*Goal of the exercise*
Using the records provided below, locate and copy each line that contains the word "grey".

*Data provided*
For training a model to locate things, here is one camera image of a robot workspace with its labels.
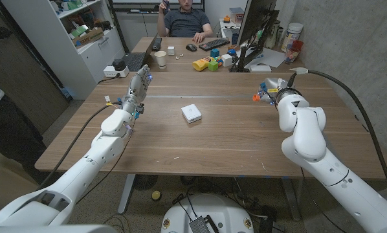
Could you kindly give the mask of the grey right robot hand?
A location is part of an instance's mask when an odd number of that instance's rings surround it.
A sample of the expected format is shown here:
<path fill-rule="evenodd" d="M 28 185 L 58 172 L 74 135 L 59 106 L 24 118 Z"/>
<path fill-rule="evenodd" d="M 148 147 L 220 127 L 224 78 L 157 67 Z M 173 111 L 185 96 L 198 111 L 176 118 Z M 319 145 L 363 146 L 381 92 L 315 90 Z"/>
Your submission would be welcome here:
<path fill-rule="evenodd" d="M 281 89 L 285 89 L 288 81 L 283 78 L 266 78 L 257 92 L 257 97 L 266 103 L 274 105 L 276 103 L 276 95 Z"/>

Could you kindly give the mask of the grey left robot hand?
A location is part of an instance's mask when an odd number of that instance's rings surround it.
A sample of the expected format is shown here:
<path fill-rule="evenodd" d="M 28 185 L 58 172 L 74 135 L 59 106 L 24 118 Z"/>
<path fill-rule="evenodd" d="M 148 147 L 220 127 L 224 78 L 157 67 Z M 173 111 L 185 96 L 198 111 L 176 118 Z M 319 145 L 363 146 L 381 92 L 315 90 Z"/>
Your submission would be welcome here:
<path fill-rule="evenodd" d="M 122 109 L 124 111 L 132 113 L 143 102 L 152 79 L 149 66 L 147 64 L 143 65 L 132 77 L 127 94 L 122 98 Z"/>

*Result of the exercise*
Could you kindly give the mask of the grey right robot hand?
Could you kindly give the mask of the grey left robot hand?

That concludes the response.